__EXERCISE DIRECTIONS__.
From the first line to the last, copy the data below word for word.

/---

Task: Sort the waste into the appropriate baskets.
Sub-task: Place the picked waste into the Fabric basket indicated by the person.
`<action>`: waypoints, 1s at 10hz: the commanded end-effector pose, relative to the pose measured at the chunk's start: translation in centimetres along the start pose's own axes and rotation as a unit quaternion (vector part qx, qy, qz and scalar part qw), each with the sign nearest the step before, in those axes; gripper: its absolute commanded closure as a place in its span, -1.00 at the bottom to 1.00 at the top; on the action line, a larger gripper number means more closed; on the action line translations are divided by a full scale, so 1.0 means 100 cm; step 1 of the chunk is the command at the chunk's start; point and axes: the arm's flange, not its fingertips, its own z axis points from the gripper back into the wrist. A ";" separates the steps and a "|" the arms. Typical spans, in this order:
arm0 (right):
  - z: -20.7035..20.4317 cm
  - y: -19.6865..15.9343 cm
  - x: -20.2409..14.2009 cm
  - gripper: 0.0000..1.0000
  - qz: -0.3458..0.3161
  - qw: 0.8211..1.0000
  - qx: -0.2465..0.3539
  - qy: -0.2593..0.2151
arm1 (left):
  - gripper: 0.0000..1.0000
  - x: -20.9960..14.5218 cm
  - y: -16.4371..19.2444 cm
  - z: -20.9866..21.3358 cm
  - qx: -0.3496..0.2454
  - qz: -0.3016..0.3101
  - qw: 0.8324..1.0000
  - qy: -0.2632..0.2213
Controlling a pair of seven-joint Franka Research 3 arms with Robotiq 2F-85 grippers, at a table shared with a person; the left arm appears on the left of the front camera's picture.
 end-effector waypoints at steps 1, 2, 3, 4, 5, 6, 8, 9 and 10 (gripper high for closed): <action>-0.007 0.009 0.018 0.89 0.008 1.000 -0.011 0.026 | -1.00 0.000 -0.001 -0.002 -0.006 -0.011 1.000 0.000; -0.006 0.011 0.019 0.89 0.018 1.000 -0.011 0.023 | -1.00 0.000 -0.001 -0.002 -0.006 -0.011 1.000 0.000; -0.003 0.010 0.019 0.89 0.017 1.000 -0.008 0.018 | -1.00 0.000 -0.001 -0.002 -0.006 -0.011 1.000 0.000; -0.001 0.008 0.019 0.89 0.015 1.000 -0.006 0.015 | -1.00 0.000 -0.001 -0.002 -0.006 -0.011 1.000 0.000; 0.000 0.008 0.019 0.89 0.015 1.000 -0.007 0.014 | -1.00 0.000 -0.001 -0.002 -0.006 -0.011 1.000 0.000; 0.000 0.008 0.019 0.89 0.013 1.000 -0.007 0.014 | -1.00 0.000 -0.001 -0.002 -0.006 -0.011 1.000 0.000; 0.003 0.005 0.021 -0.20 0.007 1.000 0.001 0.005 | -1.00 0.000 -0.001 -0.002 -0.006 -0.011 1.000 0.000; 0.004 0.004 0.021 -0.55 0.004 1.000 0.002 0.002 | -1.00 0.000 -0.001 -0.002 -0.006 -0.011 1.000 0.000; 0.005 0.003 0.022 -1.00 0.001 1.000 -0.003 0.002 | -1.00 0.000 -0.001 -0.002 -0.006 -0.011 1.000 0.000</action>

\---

__ANSWER FOR THE TASK__.
Task: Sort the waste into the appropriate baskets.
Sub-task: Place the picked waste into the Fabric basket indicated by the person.
`<action>`: waypoints, 1s at 10hz: the commanded end-effector pose, relative to the pose measured at the chunk's start: translation in centimetres along the start pose's own axes and rotation as a unit quaternion (vector part qx, qy, qz and scalar part qw), each with the sign nearest the step before, in those axes; gripper: its absolute commanded closure as a place in its span, -1.00 at the bottom to 1.00 at the top; on the action line, a larger gripper number means more closed; on the action line translations are divided by a full scale, so 1.0 means 100 cm; step 1 of the chunk is the command at the chunk's start; point and axes: the arm's flange, not its fingertips, its own z axis points from the gripper back into the wrist. A ";" separates the steps and a "|" the arms. Typical spans, in this order:
arm0 (right):
  - z: -20.7035..20.4317 cm
  - y: -19.6865..15.9343 cm
  - x: -20.2409..14.2009 cm
  - gripper: 0.0000..1.0000
  - qz: -0.3458..0.3161
  - qw: 0.8211..1.0000
  - qx: -0.2465..0.3539
  - qy: -0.2593..0.2151
arm1 (left):
  - gripper: 0.0000..1.0000
  - x: -20.9960..14.5218 cm
  - y: -16.4371..19.2444 cm
  - z: -20.9866..21.3358 cm
  - qx: -0.3496..0.2454
  - qz: -0.3016..0.3101
  - qw: 0.8324..1.0000
  - qy: -0.2632..0.2213
Controlling a pair of seven-joint Franka Research 3 arms with Robotiq 2F-85 grippers, at a table shared with a person; the left arm appears on the left of the front camera's picture.
 end-effector waypoints at steps 1, 2, 3, 4, 5, 6, 8, 9 and 10 (gripper high for closed): <action>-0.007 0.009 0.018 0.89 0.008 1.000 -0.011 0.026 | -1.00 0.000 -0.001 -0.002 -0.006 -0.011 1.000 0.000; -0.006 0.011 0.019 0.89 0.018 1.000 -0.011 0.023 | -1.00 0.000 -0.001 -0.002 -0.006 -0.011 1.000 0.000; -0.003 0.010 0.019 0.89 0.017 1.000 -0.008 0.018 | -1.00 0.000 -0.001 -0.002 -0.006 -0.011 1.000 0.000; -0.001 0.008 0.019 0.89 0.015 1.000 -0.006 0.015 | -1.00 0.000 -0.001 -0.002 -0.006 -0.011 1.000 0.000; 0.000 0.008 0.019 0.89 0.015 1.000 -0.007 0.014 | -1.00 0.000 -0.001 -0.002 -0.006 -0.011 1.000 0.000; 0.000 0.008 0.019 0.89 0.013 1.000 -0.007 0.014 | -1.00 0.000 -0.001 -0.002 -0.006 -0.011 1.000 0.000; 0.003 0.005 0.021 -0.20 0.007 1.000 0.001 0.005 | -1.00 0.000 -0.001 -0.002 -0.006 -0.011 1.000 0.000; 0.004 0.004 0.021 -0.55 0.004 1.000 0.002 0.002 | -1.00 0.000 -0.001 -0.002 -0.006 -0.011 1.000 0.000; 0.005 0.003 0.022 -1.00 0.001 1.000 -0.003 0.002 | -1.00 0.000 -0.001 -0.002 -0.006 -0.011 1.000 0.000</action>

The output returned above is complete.